E-week attempts to unite engineering students
From tours to workshops, E-week at CSUN has officially begun.
E-week events are put on by Leaders in Engineering and Computer Science, also known as LECS, which is the overseeing club for all the engineering clubs and organizations on campus, according to the Machine Shop Club Vice President James Quan.
“This week we’re trying to promote STEM but we’re also trying to increase, promote and enhance the communication between the students, to the clubs, all the way up to the admin,” Quan said. “This semester it was awesome because the admin stepped up and we got lots of advertising… so we are hoping to promote future events and of course the ones later on this week.”
Computer engineering graduate student, Yin Fung Khong is the president of Leaders in Engineering and Computer Science. He says they usually have E-week every year but he, his advisers, and club members, realized the lack of representation in the college of engineering.
“The main reason for this event is so that we could increase awareness here at CSUN and [create space for] collaboration between all the student organizations,” Khong said.
The Machine Shop Club gave students a tour of the machine shop on campus where students can make tools and other items.
Max Tchen, mechanical engineering major, has made a screwdriver, bottle opener, pry bar, mill-stop and a tape dispensary. Although he’s not an expert and some items take more skills and time to create, Tchen is at the machine shop to help students. The machine shop is open seven days a week and is free.
“You could be any major of any standing: freshman, sophomore, junior, senior,” Tchen said. “If you want to learn how to make parts, read blueprints, my role is to help guide and help them as much as possible to make these things and use these big machines and be comfortable with them.
While students in the college of engineering and computer science create and solve problems, not all of them consider themselves as engineers. Khong explained that E-week is also an opportunity to reject the stereotypes about engineers not working with others, being independent and by themselves.

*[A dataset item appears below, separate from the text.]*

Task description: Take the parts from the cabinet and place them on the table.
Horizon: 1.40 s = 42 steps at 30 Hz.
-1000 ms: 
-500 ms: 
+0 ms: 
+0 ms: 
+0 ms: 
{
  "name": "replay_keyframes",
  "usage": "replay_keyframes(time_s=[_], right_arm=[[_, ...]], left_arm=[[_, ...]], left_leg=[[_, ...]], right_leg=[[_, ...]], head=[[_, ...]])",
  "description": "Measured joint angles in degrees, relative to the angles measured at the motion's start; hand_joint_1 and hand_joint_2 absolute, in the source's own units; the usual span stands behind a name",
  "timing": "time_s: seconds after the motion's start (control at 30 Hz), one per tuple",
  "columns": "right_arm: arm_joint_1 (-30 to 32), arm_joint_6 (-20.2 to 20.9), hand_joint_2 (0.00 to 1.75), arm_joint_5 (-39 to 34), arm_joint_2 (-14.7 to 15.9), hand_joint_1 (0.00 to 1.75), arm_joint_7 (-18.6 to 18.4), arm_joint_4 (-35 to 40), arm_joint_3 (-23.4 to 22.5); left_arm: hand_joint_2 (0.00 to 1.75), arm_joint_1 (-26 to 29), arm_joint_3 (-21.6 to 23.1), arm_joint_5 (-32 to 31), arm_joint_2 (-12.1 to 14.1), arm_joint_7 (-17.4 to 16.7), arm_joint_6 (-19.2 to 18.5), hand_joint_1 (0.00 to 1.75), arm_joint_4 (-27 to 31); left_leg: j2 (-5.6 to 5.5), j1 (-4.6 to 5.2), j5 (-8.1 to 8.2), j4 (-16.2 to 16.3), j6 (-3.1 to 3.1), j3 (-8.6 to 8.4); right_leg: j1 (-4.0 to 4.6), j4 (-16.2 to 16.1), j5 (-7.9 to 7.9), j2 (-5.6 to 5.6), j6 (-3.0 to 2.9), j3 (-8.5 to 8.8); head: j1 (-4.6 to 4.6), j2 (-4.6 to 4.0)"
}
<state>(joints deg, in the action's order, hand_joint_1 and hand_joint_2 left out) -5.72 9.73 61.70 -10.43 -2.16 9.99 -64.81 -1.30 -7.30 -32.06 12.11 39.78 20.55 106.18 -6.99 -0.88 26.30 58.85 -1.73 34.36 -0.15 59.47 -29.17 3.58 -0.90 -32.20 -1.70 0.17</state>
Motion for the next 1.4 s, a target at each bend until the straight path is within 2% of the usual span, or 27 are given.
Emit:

“We try to break the stereotype so that we can work together as a team,” Khong said. “So we have to use critical thinking and problem solving skills. That’s why American Society of Mechanical Engineers (ASME) is having a fun but creative way to introduce students to what they do as a civil engineer.”
When it comes to circuit designs, Khong says that the PSpice Workshop gives students an opportunity to learn about electronic circuits without taking a class.
“In our college we are quite divided, like engineers in electrical and computer engineering, we are together but we don’t know anyone outside of our majors,” Khong said. “So hopefully this workshop can bridge us together and we can work on projects and make friends.”